One step forward . . .

“THIS IS THE END of a very long road,” Seattle City Council member Jim Compton announced Monday, as he introduced the legislation his public safety committee had been working toward for almost two years.

The council took two actions Monday: It passed an ordinance to install an additional 25 video cameras in Seattle police cars (bringing the number to 42 out of 223 cars), and it passed a resolution that would require police officers to fill out a form for every traffic stop they make. Both moves were responding to the public outcry over reports that revealed Seattle police give traffic tickets to far more African-American drivers than white drivers.

But it’s not over yet. In a surprise twist, neither of the votes can actually force the city to act, and both are subject to further police scrutiny.

Though the city attorney’s office hasn’t ruled on the matter, Marianne Bichsel, spokesperson for Seattle Mayor Greg Nickels, says that putting police cameras in cars cannot be legislated—it has to go through contract negotiations with the police guild because it represents a “change in working conditions.”

With the police chief, the guild, the mayor, and the City Council in support of the cameras, their use in some form is fairly certain. But the negotiations could change how the cameras are used and who controls the tapes. “We don’t want a fleet of lawyers going through (the tapes) looking for every discrepancy and making officer’s lives miserable,” says Ken Saucier, head of the guild.

As for data collection, Bichsel says that because the council only passed a nonbinding resolution, the mayor doesn’t have to implement the council’s will at all. “If,” said Bichsel, “in our discussions with the police chief, we find it’s not workable, we’re going to talk with the council about doing other things.”
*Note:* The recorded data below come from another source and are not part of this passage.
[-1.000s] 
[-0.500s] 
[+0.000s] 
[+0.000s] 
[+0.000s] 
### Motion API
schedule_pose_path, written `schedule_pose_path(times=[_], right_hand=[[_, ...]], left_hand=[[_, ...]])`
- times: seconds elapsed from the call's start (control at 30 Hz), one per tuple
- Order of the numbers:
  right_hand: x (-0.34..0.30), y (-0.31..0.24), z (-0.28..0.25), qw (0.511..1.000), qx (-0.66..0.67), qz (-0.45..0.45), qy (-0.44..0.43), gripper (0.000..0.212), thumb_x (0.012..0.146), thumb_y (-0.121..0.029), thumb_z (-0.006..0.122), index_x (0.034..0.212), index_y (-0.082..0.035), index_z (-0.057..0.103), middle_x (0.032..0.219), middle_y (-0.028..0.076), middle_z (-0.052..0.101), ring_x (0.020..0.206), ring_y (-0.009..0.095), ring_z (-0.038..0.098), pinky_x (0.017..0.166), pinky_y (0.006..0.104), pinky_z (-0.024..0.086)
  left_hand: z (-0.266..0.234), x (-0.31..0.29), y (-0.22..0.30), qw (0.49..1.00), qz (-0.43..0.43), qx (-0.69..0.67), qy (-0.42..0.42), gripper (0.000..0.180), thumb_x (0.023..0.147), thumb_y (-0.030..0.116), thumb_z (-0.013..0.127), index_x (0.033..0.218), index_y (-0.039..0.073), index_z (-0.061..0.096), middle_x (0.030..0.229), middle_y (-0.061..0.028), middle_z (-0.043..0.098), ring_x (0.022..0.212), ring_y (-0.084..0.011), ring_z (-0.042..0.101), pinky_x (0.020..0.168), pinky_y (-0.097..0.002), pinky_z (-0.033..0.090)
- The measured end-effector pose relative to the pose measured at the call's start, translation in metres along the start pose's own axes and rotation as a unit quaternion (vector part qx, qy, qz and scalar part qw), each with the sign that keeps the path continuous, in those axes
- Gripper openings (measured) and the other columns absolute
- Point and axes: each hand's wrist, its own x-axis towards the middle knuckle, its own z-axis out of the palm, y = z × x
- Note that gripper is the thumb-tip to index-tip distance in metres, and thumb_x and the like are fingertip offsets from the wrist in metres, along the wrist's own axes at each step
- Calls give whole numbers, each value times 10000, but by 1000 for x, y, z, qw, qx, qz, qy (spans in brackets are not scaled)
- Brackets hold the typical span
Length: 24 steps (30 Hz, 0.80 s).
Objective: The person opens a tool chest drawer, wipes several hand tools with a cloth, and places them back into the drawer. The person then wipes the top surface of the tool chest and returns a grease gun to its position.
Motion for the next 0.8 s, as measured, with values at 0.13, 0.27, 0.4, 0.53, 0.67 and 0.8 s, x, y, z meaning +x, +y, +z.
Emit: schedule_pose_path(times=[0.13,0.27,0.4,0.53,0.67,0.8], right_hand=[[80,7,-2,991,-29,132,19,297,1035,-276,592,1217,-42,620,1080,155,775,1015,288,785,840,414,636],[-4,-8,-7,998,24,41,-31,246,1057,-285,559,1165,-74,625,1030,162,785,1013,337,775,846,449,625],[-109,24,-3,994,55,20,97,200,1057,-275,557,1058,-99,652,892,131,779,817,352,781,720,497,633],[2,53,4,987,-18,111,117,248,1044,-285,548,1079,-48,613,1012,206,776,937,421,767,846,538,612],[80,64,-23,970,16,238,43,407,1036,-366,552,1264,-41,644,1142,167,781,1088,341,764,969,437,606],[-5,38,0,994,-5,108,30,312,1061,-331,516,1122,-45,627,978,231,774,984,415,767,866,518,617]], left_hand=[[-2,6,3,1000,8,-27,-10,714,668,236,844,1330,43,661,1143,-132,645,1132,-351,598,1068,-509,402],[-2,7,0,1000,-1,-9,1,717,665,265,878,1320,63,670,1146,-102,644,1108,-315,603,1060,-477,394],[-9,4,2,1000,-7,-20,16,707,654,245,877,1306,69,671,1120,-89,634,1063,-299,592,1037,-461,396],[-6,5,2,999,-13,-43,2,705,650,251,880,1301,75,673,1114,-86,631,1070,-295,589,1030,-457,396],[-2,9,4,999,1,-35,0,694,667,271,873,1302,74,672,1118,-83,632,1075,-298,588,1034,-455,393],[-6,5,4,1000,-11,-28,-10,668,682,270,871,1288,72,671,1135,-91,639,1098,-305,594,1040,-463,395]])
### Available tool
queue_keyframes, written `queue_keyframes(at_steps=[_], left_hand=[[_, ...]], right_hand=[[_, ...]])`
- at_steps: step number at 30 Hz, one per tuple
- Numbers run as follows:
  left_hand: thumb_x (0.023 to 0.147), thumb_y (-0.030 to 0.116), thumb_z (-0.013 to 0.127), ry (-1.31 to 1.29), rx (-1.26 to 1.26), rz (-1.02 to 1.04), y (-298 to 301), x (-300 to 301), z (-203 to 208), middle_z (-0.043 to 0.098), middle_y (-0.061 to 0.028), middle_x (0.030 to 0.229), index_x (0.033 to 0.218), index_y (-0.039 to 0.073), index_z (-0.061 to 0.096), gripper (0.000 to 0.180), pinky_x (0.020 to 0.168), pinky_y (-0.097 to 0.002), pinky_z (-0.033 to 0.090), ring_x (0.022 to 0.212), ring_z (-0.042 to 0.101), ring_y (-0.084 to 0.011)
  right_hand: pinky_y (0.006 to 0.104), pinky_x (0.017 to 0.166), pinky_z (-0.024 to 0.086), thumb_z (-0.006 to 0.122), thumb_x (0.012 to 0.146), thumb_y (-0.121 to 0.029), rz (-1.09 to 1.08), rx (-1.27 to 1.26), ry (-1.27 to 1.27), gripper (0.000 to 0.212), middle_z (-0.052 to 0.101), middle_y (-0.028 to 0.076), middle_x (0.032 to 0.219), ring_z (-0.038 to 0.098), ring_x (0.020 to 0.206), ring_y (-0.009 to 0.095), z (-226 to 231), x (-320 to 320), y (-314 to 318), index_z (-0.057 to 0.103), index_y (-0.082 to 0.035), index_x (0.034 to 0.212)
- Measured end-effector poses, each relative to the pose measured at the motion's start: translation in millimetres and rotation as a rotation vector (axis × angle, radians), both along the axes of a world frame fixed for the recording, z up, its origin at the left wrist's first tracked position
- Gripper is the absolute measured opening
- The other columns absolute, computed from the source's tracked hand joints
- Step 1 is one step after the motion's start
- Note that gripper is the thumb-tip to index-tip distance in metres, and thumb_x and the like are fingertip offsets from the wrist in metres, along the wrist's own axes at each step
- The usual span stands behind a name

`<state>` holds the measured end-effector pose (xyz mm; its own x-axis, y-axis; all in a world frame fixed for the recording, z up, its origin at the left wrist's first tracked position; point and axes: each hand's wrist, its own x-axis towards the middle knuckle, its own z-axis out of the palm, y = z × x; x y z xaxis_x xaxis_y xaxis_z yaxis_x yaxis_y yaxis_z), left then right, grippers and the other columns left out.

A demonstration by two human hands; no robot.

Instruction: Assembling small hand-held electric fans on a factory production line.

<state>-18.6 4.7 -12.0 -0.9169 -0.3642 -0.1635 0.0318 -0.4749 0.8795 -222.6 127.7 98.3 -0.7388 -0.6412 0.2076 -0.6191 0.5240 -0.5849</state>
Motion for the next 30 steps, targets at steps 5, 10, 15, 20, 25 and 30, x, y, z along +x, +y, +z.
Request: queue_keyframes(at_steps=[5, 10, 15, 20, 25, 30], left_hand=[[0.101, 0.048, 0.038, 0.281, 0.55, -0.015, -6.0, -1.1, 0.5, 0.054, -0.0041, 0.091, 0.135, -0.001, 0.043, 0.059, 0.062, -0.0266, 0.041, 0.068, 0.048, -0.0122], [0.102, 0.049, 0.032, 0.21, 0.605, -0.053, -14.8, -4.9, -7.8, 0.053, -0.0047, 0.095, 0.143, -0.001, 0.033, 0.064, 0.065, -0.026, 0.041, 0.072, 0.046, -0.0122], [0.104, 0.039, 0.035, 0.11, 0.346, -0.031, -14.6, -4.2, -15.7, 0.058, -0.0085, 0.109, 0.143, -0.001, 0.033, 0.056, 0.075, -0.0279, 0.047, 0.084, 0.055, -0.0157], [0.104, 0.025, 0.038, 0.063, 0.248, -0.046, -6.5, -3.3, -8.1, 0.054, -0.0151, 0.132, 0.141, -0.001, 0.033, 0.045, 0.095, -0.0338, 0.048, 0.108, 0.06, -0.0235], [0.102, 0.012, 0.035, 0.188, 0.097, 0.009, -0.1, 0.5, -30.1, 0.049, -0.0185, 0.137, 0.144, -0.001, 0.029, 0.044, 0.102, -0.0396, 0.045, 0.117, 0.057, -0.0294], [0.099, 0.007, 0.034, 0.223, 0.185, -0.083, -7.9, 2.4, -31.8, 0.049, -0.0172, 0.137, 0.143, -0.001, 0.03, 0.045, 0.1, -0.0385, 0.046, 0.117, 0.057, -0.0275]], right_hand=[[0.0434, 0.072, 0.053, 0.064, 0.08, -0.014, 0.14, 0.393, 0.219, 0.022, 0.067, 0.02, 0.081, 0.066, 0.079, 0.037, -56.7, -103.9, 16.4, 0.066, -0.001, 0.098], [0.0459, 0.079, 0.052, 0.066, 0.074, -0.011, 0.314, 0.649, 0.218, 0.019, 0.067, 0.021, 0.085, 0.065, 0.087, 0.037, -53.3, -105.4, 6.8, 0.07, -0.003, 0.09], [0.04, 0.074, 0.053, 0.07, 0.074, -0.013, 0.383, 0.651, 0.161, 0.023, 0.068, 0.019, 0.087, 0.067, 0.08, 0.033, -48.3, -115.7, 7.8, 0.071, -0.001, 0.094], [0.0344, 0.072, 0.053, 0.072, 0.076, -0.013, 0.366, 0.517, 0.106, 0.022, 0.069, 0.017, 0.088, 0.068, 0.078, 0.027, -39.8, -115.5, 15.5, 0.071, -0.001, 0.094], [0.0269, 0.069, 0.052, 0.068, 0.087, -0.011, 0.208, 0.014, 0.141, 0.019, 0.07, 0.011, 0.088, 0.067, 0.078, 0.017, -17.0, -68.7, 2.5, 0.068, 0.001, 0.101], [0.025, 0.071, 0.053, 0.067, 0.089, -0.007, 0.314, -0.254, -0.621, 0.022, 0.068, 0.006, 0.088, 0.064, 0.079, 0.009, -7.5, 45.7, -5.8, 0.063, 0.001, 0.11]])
Police Chief Gil Kerlikowske came out strongly against the council’s data collection resolution before the vote, claiming that “there is no clear plan for analysis and use of the data,” thereby leaving the system open to abuse and mismanagement.

Compton defended data collection on Monday, saying the resolution was specific enough and that state law required the city to do something. He also defended it as an important way to honor public demands put on the council for action. “It would be cynical in the extreme if we back away now,” he said.

But whether, and to what degree, the city backs away from preventing racial profiling isn’t totally the City Council’s choice. For now, more depends on what compromises can be reached with a hostile guild and a skeptical police chief than on the edicts of Seattle’s lawmakers.